Market: The Organization for Economic Co-operation and Development raises its forecast for the global economy, which remains fragile


PARIS (Reuters) – The global economic outlook is improving as the inflationary shock will subside, but rising interest rates will keep risks high, the OECD said on Friday, revising upwards its growth forecasts for major economies.

Global gross domestic product (GDP) is expected to grow 2.6% in 2023, after 3.2% last year, as monetary tightening by central banks takes full effect, estimates the Organization for Cooperation and Development. economic development.

In its outlook released in November, the Paris-based organization forecast GDP growth of 2.2%, citing lower energy and food prices and China’s easing of anti-corruption restrictions. COVID.

For next year, global growth is expected to pick up to 2.9% – from a forecast of 2.7% in November – as the impact of high energy prices fades.

Regarding inflation, the OECD anticipates a slowdown in price increases in the G20 countries to 5.9% this year then 4.5% in 2024, against 8.1% last year.
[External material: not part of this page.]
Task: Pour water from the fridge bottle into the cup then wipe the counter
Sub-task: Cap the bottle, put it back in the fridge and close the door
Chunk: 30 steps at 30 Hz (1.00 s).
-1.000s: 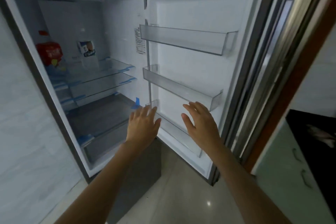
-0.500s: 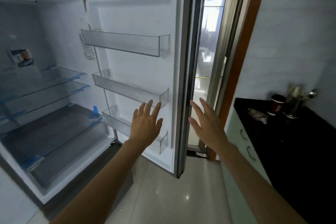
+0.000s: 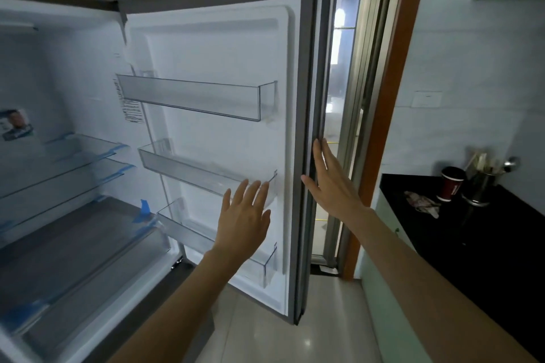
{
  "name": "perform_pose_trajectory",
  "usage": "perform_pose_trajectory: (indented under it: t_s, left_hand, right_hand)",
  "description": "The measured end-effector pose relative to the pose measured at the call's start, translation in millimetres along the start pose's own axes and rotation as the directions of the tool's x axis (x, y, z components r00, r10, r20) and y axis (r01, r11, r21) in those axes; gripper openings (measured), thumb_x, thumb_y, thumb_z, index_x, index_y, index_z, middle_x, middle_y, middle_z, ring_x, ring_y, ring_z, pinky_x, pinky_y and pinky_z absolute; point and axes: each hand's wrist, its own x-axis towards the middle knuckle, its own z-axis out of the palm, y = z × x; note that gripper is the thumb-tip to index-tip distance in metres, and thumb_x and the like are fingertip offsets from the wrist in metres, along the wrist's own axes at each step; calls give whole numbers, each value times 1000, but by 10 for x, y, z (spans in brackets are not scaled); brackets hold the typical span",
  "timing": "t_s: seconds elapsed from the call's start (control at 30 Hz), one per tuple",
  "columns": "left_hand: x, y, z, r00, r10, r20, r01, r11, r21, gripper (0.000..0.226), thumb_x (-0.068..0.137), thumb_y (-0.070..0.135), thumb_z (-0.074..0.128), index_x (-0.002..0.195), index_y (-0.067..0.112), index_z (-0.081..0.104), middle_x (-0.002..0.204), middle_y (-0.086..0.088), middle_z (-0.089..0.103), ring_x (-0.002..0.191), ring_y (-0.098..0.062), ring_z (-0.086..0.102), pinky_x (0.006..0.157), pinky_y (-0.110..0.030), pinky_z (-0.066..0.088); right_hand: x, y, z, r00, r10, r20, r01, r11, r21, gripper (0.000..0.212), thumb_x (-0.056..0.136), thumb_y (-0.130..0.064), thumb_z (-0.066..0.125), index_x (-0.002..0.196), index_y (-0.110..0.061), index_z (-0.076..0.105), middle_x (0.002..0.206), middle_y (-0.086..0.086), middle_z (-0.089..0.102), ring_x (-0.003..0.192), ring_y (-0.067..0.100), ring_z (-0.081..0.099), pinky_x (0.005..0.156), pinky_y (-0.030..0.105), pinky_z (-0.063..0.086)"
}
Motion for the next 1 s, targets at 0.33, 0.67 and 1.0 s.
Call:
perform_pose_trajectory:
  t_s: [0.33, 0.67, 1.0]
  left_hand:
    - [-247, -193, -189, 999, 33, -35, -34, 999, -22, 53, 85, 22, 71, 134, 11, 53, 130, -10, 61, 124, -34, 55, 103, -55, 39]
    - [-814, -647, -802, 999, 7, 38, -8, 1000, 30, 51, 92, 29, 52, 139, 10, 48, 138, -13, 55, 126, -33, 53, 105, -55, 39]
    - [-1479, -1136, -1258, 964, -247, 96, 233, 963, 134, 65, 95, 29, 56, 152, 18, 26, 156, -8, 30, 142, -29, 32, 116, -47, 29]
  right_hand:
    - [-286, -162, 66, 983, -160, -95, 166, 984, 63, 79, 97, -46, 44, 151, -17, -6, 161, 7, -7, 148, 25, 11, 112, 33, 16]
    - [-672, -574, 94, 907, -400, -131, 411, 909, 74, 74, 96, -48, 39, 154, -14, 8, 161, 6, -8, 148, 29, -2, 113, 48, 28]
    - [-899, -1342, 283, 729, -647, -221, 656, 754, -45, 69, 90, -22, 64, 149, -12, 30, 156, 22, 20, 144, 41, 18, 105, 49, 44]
However, it will remain well above central bank targets despite the rate hikes decided by most of them.

The OECD finds it difficult to assess the full impact of rising interest rates, warning that increased stress on borrowers could translate into losses for banks, as shown by the recent bankruptcy of the Silicon Valley Bank in the United States.
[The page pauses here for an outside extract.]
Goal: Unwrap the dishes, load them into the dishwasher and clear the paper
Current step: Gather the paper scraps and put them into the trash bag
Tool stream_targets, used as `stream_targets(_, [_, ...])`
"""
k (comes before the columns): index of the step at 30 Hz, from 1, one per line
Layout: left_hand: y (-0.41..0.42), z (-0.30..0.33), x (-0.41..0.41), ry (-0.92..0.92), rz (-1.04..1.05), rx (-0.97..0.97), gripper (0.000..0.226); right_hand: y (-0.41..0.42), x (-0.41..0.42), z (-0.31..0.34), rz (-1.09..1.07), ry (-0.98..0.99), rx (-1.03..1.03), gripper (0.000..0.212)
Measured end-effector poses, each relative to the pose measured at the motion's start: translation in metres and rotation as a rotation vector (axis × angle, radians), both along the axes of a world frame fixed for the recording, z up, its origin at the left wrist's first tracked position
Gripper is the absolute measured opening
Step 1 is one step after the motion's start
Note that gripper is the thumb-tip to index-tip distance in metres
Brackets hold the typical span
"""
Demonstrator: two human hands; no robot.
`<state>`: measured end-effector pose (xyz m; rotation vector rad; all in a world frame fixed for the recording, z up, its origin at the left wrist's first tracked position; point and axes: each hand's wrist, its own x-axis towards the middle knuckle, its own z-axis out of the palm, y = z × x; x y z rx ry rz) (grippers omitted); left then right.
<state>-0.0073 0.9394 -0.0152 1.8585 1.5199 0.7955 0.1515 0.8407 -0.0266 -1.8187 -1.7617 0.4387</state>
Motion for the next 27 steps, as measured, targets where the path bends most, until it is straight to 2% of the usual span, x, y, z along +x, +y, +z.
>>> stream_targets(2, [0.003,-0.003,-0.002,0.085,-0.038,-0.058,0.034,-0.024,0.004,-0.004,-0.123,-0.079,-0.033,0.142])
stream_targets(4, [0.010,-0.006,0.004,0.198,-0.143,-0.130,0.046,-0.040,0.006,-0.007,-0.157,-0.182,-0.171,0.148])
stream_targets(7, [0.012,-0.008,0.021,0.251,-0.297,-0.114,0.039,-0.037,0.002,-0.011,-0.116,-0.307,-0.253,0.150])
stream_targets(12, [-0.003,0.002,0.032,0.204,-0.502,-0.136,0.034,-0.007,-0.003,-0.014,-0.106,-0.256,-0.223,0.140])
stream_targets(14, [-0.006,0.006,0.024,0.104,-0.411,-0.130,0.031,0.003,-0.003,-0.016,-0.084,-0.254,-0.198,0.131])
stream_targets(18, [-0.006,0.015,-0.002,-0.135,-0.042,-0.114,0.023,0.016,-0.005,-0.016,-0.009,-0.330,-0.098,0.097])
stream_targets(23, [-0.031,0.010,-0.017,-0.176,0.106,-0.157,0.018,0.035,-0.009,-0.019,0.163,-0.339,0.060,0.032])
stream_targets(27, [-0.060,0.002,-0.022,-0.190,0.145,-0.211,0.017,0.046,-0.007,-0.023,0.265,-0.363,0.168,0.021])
Despite investors’ doubts about Credit Suisse’s ability to weather the financial turmoil, the European Central Bank raised interest rates an additional half a percentage point on Thursday to fight inflation.

Key central bank rates, according to the OECD, are expected to peak at 5.25-5.5% in the United States and 4.25% in the eurozone and Great Britain, with lower inflation expected. allow for a “slight” easing next year.

Expected growth in the United States is expected to slow to 0.9% in 2024 after a forecast of 1.5% for this year, as higher interest rates cool demand. However, with the US labor market holding up better than expected, GDP was raised this year after a forecast of 0.5%, but reduced for 2024 (1.0%).

Boosted by the abandonment of the “zero COVID” policy, the Chinese economy is expected to grow by 5.3% this year and 4.9% in 2024, against expectations of 4.6% and 4.1%, respectively, in November.

The outlook for the Eurozone has also improved thanks to lower energy prices. The 20 countries sharing the single currency are expected to grow by 0.8% this year (revised from 0.5%), then 1.5% in 2024 (revised from 1.4%).